- _WHAT THE TASK ASKS_
Print out every line of the material exactly. Include no pictures.
Content starts
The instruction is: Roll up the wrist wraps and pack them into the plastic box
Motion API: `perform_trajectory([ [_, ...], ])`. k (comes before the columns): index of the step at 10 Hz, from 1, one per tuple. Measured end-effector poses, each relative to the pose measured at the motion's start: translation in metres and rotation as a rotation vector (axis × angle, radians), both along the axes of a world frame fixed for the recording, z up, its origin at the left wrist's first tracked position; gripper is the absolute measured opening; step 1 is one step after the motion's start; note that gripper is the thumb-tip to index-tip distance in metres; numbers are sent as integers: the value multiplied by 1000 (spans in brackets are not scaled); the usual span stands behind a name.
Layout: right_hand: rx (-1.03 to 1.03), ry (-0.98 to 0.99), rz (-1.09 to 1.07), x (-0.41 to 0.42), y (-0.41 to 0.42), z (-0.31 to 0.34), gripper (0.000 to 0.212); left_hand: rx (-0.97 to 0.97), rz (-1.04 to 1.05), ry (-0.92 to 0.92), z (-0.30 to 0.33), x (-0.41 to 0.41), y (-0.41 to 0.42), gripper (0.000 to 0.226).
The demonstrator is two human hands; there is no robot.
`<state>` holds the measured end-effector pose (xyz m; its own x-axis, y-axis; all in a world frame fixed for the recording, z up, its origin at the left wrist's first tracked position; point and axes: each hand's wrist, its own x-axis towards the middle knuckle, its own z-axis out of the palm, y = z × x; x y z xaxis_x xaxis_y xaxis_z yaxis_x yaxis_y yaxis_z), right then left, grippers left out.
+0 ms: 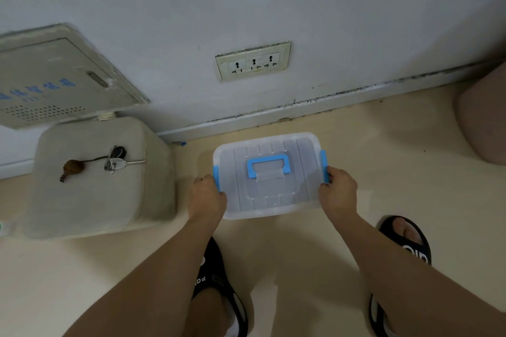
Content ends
- _ANSWER FOR THIS EXERCISE_
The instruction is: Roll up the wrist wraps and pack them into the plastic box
Motion API: `perform_trajectory([ [_, ...], ])`. k (comes before the columns): index of the step at 10 Hz, from 1, one per tuple. Measured end-effector poses, each relative to the pose measured at the motion's start: translation in metres and rotation as a rotation vector (axis × angle, radians), both along the axes of a world frame fixed for the recording, z up, its origin at the left wrist's first tracked position; gripper is the absolute measured opening; step 1 is one step after the motion's start; note that gripper is the thumb-tip to index-tip distance in metres; numbers are sent as integers: the value multiplied by 1000 (spans in brackets are not scaled); the usual span stands behind a name.
Layout: right_hand: rx (-1.03 to 1.03), ry (-0.98 to 0.99), rz (-1.09 to 1.07), x (-0.41 to 0.42), y (-0.41 to 0.42), z (-0.31 to 0.34), gripper (0.000 to 0.212); left_hand: rx (-0.97 to 0.97), rz (-1.04 to 1.05), ry (-0.92 to 0.92), z (-0.30 to 0.33), x (-0.41 to 0.41), y (-0.41 to 0.42), gripper (0.000 to 0.226).
The demonstrator is two human hands; there is no robot.
`<state>` holds the measured end-effector pose (xyz m; its own x-axis, y-axis; all in a world frame fixed for the recording, z up, its origin at the left wrist's first tracked position; point and axes: each hand's wrist, its own x-axis towards the middle knuckle, its own z-axis out of the palm, y = z × x; x y z xaxis_x xaxis_y xaxis_z yaxis_x yaxis_y yaxis_z), right then left, grippers left out.
+0 ms: 

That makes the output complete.